Pope Francis named seven new saints during Mass in St. Peter’s Square in the Vatican on Sunday (Oct. 14), including two of the Catholic Church’s most controversial and influential figures of the 20th century: Pope Paul VI, and the martyred Salvadoran archbishop Oscar Romero.
Seventy thousand people attended the ceremony, during which Francis wore the blood-stained cincture (a belt-like liturgical vestment) that Romero wore when he was killed in 1980, the New York Times reported.
Romero, a popular figure in his native El Salvador, was killed by a well-connected right-wing hit squad while holding Sunday mass. To the chagrin of the ruling regime, Romero criticized government oppression and preached social equality. As Carlos Dada, a Salvadoran journalist, wrote for The New Yorker (paywall) during Romero’s beatification in 2015:
When I was a child, in the late seventies, Monseñor Romero was an omnipresent figure: on the front pages of all the newspapers, on TV and radio, in every adult conversation. Every Sunday, when Romero celebrated Mass in the cathedral, Salvadorans who could not attend tuned in to the radio station that broadcast his homilies. From the pulpit, Romero lectured politicians, soldiers, popular organizations, and guerrillas alike; he urged them to renounce violence and he demanded social justice. He reminded the Salvadoran élites that peace could not be achieved in an unequal society. He accused them of maintaining “insulting” privileges through repression. He usually read detailed reports about people who had been killed or disappeared, and on massacres committed by the Army.
He’s said to have had a big influence on Pope Francis, while his predecessors reportedly viewed him as too subversive, and leaning too far left.

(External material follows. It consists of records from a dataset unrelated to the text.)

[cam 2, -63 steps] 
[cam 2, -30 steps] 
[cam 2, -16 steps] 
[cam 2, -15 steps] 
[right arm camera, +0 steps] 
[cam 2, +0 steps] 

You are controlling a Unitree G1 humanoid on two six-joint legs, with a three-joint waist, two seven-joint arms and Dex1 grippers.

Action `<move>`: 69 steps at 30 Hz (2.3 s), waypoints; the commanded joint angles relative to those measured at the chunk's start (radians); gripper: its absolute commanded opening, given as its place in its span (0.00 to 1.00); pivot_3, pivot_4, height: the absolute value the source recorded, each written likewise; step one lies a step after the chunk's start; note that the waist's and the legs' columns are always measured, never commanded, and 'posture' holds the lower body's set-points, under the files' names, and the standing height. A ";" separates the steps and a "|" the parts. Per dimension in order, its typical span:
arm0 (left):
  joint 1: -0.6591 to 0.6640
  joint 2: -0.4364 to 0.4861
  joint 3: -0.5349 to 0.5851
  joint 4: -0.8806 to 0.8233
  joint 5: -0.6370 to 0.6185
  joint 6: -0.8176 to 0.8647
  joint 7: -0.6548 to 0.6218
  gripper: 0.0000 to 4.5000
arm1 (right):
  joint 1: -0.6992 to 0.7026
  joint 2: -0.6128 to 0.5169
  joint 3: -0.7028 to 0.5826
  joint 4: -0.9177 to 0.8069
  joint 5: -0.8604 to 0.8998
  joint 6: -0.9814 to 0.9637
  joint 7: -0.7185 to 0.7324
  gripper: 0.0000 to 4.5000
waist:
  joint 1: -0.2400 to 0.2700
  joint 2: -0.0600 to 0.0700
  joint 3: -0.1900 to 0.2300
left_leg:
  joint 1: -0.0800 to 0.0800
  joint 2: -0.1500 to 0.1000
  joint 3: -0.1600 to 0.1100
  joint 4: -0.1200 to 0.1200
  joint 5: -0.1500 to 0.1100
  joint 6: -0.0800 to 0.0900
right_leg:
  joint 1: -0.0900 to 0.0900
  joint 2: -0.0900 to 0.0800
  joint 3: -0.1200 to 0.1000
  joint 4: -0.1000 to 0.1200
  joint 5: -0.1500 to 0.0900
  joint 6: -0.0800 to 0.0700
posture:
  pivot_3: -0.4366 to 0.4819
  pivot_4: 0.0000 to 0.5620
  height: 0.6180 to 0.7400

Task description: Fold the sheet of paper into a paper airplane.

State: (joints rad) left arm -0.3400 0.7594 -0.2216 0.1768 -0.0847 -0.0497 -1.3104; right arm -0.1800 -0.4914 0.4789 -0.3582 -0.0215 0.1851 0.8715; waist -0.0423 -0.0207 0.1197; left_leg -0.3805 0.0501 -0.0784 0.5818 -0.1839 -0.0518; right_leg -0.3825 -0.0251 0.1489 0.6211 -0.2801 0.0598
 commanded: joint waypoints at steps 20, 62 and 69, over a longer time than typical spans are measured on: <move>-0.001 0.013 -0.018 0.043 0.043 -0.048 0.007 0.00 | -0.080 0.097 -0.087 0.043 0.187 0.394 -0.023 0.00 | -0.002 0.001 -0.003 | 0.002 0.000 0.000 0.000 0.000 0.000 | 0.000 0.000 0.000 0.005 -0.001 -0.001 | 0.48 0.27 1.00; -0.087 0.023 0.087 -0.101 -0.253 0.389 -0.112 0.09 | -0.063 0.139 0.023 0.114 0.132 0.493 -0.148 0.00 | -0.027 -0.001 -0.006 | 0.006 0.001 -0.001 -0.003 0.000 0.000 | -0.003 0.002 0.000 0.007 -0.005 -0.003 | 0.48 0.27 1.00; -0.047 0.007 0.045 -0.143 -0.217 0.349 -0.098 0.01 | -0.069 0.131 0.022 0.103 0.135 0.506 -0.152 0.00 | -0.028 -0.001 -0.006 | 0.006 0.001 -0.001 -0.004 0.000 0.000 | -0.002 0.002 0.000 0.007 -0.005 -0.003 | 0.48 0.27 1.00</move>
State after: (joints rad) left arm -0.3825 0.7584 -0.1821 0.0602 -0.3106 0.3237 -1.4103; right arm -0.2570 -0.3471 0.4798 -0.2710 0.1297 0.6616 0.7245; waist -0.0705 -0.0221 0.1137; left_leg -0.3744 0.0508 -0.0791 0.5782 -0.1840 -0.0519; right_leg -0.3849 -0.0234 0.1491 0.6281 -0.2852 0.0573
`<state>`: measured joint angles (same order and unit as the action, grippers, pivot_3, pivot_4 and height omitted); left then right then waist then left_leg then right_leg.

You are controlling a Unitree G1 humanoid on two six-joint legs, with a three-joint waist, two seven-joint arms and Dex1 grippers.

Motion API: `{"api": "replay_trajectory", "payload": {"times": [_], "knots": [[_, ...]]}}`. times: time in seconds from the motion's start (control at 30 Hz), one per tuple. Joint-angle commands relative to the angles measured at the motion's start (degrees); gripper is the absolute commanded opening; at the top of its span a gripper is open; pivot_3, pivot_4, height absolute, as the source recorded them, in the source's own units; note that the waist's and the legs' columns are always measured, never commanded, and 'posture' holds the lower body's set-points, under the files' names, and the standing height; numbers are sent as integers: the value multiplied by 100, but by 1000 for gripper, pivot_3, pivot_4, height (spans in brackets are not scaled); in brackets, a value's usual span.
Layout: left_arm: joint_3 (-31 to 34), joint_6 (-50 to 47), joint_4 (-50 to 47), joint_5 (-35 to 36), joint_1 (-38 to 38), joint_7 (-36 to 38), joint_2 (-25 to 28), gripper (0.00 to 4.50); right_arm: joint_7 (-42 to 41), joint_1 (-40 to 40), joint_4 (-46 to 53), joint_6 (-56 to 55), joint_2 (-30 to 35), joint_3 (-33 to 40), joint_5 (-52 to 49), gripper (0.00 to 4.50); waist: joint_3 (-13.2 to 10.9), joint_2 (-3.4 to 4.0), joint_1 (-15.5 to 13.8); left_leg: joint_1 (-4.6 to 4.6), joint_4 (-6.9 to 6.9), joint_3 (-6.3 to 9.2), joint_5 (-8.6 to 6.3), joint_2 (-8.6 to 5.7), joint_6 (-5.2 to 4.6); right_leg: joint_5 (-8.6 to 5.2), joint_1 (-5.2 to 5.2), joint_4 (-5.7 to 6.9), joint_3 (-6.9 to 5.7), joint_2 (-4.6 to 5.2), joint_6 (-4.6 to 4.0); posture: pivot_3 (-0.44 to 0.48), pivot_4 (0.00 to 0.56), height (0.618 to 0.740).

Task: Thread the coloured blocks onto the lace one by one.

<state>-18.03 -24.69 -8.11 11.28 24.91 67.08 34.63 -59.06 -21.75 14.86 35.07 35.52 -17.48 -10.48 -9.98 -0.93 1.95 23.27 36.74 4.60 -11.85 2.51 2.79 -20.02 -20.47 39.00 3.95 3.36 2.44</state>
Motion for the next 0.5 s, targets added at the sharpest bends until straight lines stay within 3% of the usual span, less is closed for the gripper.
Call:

Pope Paul VI was an Italian cardinal elected to popehood in 1963, who died in 1978. He presided over Vatican II, a council which brought the church into the modern era, and implemented decisions such as the shift from celebrating Mass in Latin to local languages. He was also the first pope in modern times to travel outside of Italy, starting a tradition followed by his predecessors who’d visit many corners of the world. He also penned an encyclical, a document that spells out Catholic doctrine, which opposed artificial contraception, a contentious position within the Church at the time, that is even more so today.